Simalungun, Hetanews.com - Penggeladahan yang dilakukan tim jaksa dari Kejatisu (Kejaksaan Tinggi Sumut) pada Kamis (1/7) terkait pengusutan dugaan korupsi pemasangan Sambungan Rumah kepada Masyarakat Berpenghasilan Rendah (SR-MBR). Dengan dana hibah Rp 14.100.000.000.

Demikian dikatakan Kasi Intel Kejaksaan Negeri Simalungun Ratno Habeahan Pasaribu SH kepada wartawan siang itu melalui pers relisnya. Tim penyidik Kejatisu mendatangi kantor PDAM Tirtalihou di Pematang Raya sekira pukul 09.00 wib.

"Penggeledahan terkait penanganan perkara dalam dugaan tindak pidana korupsi pada proyek pemasangan sambung rumah (SR) untuk masyarakat berpenghasilan rendah (MBR) dari program hibah air minum sebanyak 4637 sambungan. Terdiri dari 2.637 SR tahun 2019 dan sebanyak 2000 SR tahun 2018. Juga dugaan adanya pemungutan liar dalam pemasangan sambung rumah (SR) kepada masyarakat berpenghasilan rendah (MBR) yg dilakukan oleh PDAM Tirta Lihou Kabupaten Simalungun," jelas Pasaribu.

Tak hanya kantor PDAM Tiralihou saja yang digeledah, tetapi Rumah dinas direktur PDAM yg terletak di komplek pegawai PDAM Tirta Lihou, Jalan Jon Horailam Saragih, Kec.
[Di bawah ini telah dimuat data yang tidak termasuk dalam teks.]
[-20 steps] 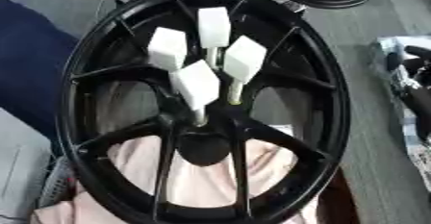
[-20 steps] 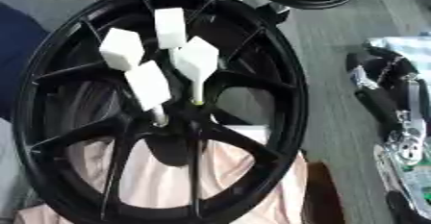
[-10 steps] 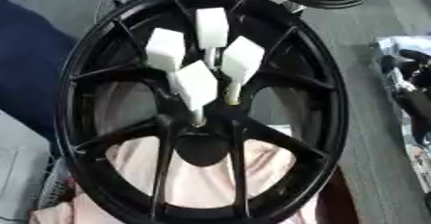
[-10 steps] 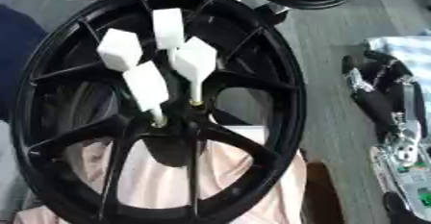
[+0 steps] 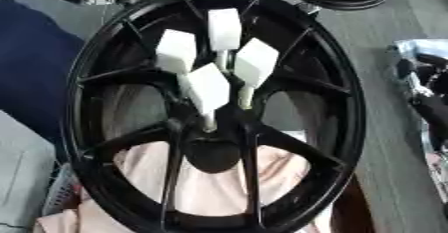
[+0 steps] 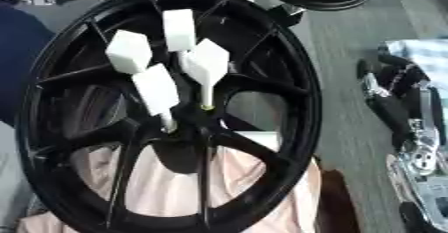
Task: Pull the pin out of the wheel hub.
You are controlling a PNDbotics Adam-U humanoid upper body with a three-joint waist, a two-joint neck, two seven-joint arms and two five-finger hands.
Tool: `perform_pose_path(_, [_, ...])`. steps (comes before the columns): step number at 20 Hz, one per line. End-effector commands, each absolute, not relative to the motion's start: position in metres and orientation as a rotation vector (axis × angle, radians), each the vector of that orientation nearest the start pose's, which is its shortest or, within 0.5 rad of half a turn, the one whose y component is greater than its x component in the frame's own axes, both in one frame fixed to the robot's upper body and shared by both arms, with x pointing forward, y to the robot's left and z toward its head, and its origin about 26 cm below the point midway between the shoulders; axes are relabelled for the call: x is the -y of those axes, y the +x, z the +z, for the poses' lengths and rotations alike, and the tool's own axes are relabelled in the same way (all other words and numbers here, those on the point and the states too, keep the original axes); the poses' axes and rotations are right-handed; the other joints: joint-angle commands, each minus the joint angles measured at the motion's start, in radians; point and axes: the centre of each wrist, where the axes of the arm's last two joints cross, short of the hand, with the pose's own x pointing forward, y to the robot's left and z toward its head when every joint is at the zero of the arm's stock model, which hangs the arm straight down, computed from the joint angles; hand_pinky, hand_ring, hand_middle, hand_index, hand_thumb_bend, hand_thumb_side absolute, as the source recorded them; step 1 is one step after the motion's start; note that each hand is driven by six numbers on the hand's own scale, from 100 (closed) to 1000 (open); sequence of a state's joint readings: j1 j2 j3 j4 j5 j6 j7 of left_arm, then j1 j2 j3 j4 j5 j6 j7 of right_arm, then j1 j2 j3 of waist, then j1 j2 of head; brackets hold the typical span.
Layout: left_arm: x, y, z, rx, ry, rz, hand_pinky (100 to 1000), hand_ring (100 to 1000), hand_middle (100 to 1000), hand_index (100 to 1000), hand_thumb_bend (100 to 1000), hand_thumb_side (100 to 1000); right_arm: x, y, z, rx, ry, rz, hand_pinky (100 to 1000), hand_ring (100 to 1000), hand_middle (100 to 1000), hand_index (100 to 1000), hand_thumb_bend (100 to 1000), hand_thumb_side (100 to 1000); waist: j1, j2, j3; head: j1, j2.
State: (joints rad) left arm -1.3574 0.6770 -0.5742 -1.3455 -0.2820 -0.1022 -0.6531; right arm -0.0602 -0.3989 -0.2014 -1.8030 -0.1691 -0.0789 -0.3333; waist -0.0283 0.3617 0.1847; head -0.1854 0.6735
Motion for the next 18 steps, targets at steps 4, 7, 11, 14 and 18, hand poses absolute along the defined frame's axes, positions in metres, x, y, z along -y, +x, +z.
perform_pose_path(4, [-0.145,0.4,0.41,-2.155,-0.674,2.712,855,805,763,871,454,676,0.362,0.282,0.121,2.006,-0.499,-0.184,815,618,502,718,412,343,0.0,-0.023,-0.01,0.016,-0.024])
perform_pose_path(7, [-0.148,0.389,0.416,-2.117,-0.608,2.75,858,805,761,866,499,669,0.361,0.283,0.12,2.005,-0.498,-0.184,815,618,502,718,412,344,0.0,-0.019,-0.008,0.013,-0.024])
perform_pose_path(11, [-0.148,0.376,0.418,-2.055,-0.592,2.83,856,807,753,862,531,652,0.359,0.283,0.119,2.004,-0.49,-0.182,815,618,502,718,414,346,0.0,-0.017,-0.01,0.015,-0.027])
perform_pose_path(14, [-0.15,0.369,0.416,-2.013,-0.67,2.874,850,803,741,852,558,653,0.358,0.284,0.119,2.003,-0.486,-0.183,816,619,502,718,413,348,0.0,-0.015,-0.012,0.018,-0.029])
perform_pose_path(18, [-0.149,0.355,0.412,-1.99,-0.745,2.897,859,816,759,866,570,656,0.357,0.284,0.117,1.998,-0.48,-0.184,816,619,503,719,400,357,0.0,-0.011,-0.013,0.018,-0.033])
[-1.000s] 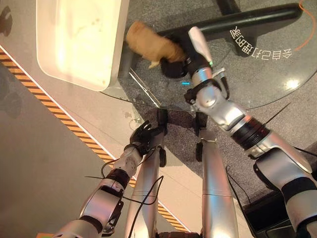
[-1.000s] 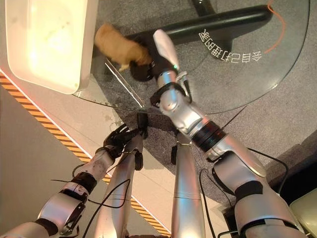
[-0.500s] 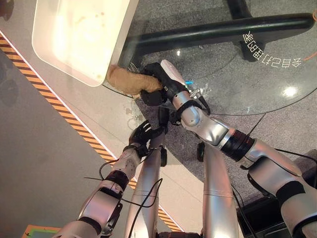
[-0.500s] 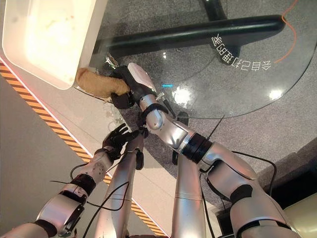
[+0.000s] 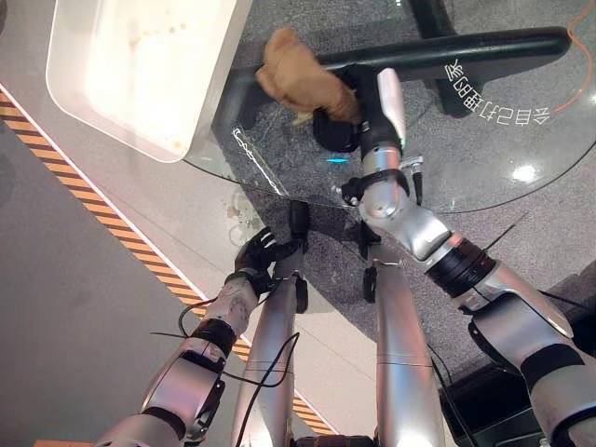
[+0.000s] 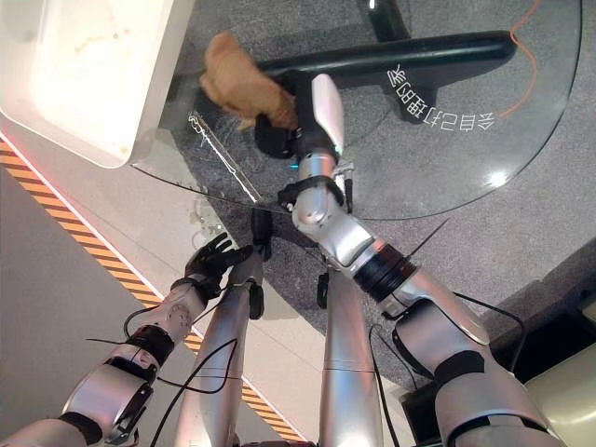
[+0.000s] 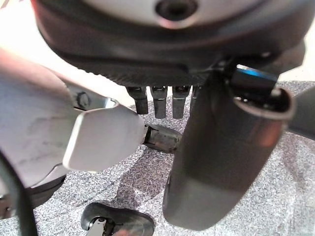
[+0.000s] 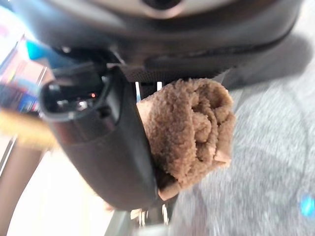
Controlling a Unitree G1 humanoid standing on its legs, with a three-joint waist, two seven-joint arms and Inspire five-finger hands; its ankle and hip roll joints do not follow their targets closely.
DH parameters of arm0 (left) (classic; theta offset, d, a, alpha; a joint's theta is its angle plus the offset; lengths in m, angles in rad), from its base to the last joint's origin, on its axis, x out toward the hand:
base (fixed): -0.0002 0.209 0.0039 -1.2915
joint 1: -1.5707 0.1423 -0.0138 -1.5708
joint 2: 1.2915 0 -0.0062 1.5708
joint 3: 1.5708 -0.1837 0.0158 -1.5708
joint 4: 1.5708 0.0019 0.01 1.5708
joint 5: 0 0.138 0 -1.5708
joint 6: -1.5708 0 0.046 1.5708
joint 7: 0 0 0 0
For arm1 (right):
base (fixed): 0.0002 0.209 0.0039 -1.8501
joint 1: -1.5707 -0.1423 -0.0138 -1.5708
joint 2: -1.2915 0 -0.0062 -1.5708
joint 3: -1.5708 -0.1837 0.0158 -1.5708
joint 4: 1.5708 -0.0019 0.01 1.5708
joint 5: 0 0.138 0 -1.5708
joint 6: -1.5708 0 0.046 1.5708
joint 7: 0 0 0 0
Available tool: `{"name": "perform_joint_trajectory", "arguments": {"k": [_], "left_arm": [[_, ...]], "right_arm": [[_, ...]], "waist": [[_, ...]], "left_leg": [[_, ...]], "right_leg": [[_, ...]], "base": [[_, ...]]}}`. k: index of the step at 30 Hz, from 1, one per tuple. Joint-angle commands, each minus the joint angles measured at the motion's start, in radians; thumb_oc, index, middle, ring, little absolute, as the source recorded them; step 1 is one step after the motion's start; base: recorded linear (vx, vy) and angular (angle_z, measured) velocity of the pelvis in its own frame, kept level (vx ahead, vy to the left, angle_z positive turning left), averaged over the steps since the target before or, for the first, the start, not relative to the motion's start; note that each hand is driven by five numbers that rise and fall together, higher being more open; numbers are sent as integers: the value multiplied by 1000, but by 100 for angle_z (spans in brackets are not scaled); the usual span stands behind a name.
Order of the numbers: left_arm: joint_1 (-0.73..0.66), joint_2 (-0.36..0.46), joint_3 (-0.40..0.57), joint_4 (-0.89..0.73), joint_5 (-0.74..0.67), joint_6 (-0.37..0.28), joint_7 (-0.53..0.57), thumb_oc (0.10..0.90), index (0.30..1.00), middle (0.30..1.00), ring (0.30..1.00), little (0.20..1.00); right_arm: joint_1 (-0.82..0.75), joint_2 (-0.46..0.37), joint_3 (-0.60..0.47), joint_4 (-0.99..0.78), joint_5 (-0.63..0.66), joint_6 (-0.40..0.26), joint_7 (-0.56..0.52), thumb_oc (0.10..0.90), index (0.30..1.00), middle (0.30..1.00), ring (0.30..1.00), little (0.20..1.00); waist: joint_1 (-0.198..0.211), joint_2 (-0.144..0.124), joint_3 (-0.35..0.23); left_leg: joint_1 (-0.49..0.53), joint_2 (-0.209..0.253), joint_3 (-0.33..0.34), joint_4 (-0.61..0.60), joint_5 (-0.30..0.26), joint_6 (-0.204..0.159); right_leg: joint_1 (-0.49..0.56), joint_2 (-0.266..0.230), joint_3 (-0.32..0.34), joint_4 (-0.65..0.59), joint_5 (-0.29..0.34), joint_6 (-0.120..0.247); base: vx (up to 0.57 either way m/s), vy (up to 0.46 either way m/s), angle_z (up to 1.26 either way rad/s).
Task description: Wipe the table with a cloth and put it in the basket.
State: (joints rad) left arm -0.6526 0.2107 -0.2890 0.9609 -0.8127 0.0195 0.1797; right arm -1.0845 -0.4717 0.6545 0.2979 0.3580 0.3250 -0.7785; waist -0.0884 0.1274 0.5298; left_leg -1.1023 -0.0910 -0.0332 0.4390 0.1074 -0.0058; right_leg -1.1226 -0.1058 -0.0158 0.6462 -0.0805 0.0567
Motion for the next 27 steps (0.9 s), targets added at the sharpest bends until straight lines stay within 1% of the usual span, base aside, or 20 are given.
{"name": "perform_joint_trajectory", "arguments": {"k": [1, 5, 7, 9, 10, 11, 12, 13, 15, 16, 20, 22, 27], "left_arm": [[58, -13, 14, 56, 13, 17, 21, 800, 900, 900, 900, 900], [40, -13, 21, 72, 14, 27, 22, 800, 900, 900, 900, 900], [31, -6, 25, 80, 12, 35, 15, 800, 900, 900, 900, 900], [18, 5, 25, 87, 7, 45, 11, 800, 900, 900, 900, 900], [16, 6, 25, 88, 7, 46, 10, 800, 900, 900, 900, 900], [14, 8, 27, 89, 9, 49, 9, 800, 900, 900, 900, 900], [15, 11, 28, 89, 6, 49, 6, 800, 900, 900, 900, 900], [17, 11, 27, 87, 5, 48, 8, 800, 900, 900, 900, 900], [21, 11, 22, 80, 0, 48, 15, 800, 900, 900, 900, 900], [25, 11, 17, 72, -7, 44, 25, 800, 900, 900, 900, 900], [19, 17, 24, 71, -13, 43, 32, 800, 900, 900, 900, 900], [14, 24, 28, 78, -7, 41, 25, 800, 900, 900, 900, 900], [3, 23, 36, 87, -17, 37, 22, 800, 900, 900, 900, 900]], "right_arm": [[-1, -42, -71, 35, 54, 37, -96, 100, 300, 300, 300, 200], [-44, -71, -115, 120, 91, 34, -119, 100, 300, 300, 300, 200], [-61, -92, -139, 176, 108, 15, -124, 100, 300, 300, 300, 200], [-74, -115, -171, 253, 130, -32, -138, 100, 300, 300, 300, 200], [-76, -118, -175, 261, 135, -38, -142, 100, 300, 300, 300, 200], [-80, -127, -191, 286, 157, -67, -168, 100, 300, 300, 300, 200], [-75, -140, -226, 328, 184, -116, -200, 100, 300, 300, 300, 200], [-70, -146, -241, 339, 192, -138, -216, 100, 300, 300, 300, 200], [-60, -164, -269, 355, 198, -159, -225, 100, 300, 300, 300, 200], [-45, -191, -301, 373, 199, -186, -228, 100, 300, 300, 300, 200], [-42, -228, -322, 391, 217, -211, -216, 100, 300, 300, 300, 200], [-34, -243, -332, 396, 232, -237, -211, 100, 300, 300, 300, 200], [-22, -248, -348, 383, 239, -263, -218, 100, 300, 300, 300, 200]], "waist": [[16, 15, -10], [17, 15, -10], [19, 15, -10], [20, 11, -10], [20, 11, -10], [20, 11, -10], [20, 10, -10], [19, 9, -10], [17, 9, -10], [13, 7, -10], [6, 1, -10], [1, -2, -10], [-5, -3, -10]], "left_leg": [[-11, 19, 33, 68, -118, -5], [-16, 28, 42, 84, -127, -4], [-18, 32, 45, 89, -130, -4], [-21, 36, 48, 94, -133, -4], [-21, 37, 48, 93, -134, -4], [-20, 38, 49, 93, -135, -4], [-22, 39, 50, 94, -138, -5], [-23, 39, 51, 95, -140, -5], [-25, 39, 52, 97, -142, -4], [-26, 38, 54, 96, -142, -1], [-24, 40, 59, 89, -144, 0], [-21, 44, 62, 86, -145, -1], [-14, 47, 68, 70, -142, 0]], "right_leg": [[-45, 6, 110, -105, 96, 74], [-54, -6, 101, -88, 95, 75], [-56, -11, 97, -82, 94, 76], [-59, -17, 90, -78, 95, 77], [-59, -17, 89, -79, 95, 77], [-57, -19, 87, -80, 95, 77], [-57, -21, 84, -77, 93, 79], [-59, -21, 83, -75, 92, 80], [-60, -21, 82, -73, 91, 81], [-59, -23, 80, -80, 94, 82], [-56, -25, 78, -99, 101, 85], [-54, -28, 76, -102, 101, 86], [-50, -26, 78, -112, 99, 87]], "base": [[0, 0, 0], [5, -4, -1], [19, -26, -10], [13, -46, -10], [7, -36, -5], [10, -31, -5], [13, -31, -6], [15, -18, -6], [12, -5, -8], [10, -5, -11], [-2, -4, -14], [-8, -8, -12], [-5, 14, -8]]}}
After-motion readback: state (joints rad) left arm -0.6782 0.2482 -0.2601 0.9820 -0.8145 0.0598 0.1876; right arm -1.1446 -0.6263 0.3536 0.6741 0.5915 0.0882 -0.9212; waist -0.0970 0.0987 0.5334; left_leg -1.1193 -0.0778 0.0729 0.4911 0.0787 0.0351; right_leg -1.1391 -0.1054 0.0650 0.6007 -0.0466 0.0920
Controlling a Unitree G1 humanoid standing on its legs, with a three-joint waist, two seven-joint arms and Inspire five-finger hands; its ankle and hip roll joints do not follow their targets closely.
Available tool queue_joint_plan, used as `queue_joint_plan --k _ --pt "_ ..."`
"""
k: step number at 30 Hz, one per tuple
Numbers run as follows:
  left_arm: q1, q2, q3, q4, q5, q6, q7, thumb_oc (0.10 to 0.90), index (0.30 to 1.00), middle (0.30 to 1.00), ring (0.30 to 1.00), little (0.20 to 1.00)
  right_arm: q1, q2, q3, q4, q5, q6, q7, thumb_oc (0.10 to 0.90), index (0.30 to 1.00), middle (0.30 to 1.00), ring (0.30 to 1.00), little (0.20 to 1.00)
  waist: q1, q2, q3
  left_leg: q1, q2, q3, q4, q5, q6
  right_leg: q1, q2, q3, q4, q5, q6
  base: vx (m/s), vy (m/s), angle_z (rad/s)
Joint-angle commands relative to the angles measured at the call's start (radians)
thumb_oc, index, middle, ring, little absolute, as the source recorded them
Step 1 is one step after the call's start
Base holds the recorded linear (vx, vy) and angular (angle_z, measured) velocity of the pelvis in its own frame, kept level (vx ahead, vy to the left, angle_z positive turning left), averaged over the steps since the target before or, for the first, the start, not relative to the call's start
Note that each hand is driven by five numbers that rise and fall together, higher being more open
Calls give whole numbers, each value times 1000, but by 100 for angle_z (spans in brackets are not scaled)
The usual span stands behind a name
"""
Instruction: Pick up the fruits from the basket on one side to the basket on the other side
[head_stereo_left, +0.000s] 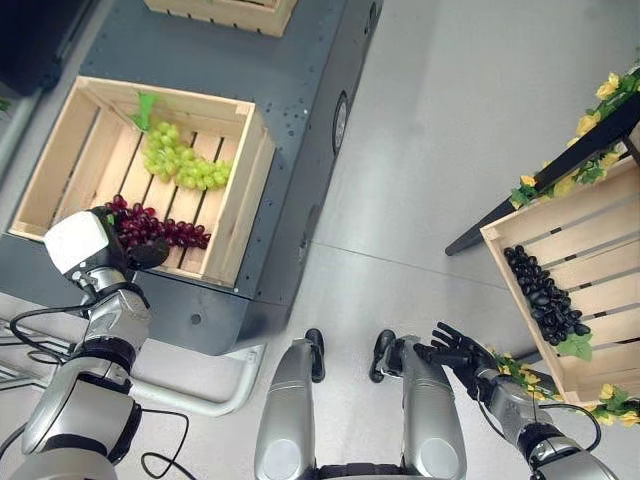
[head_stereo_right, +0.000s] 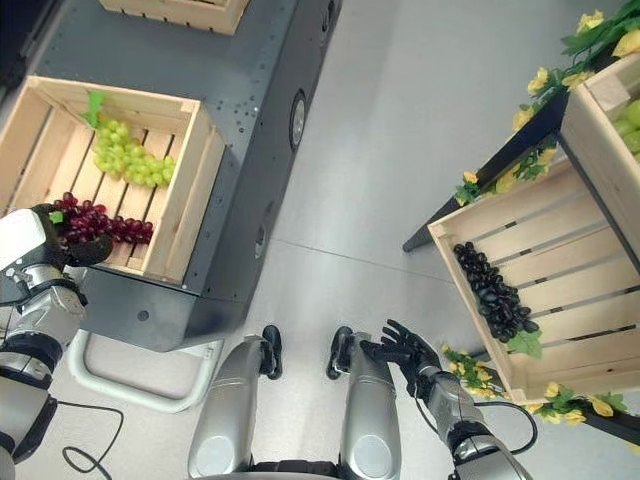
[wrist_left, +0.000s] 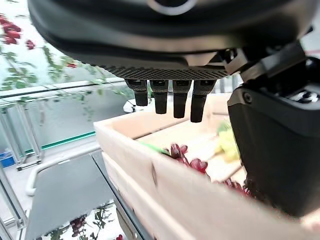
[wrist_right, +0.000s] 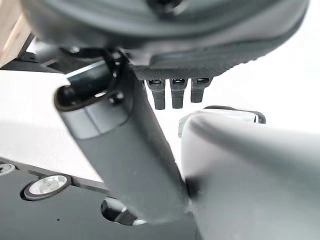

Raya, Kabupaten Simalungun juga turut digeledah.

Dijelaskan Ratno, jika penggeledahan tersebut untuk mencari dokumen dokumen yg dibutuhkan dalam penyidikan. Dalam perkara tersebut, tim penyidik Kejaksaan Tinggi Sumatera Utara belum menetapkan tersangka.

"Dalam pengusutan kasus tersebut, belum ditetapkan siap tersangka," jelasnya.

Terkait kerugian negara, juga masih dilakukan perhitungan. Adapun total dana hibah yang dikelola untuk pemasangan SR-MBR mencapai Rp 14.100.000.000 (Empat Belas Miliar Seratus Juta Rupiah) yang terdiri dari Hibah senilai Rp 6.000.000 (Enam Miliar Rupiah) pada tahun 2018 dan hibah senilai Rp 8.100.000.000 (Delapan Miliar Seratus Juta Rupiah) pada tahun 2019. 

Tim juga menemukan berkas-berkas yang penting terkait penanganan perkara di Rumah Dinas Direktur PDAM Tirta Lihou sehingga nantinya penyidik akan mendalami sejauh mana peran Direktur Utama dalam Dugaan Tindak Pidana Korupsi pada kegiatan pemasangan Sambungan Rumah Masyarakat Berpenghasilan Rendah (SR-MBR) Pada PDAM Tirta Lihou Kabupaten Simalungun, tutup Pasaribu.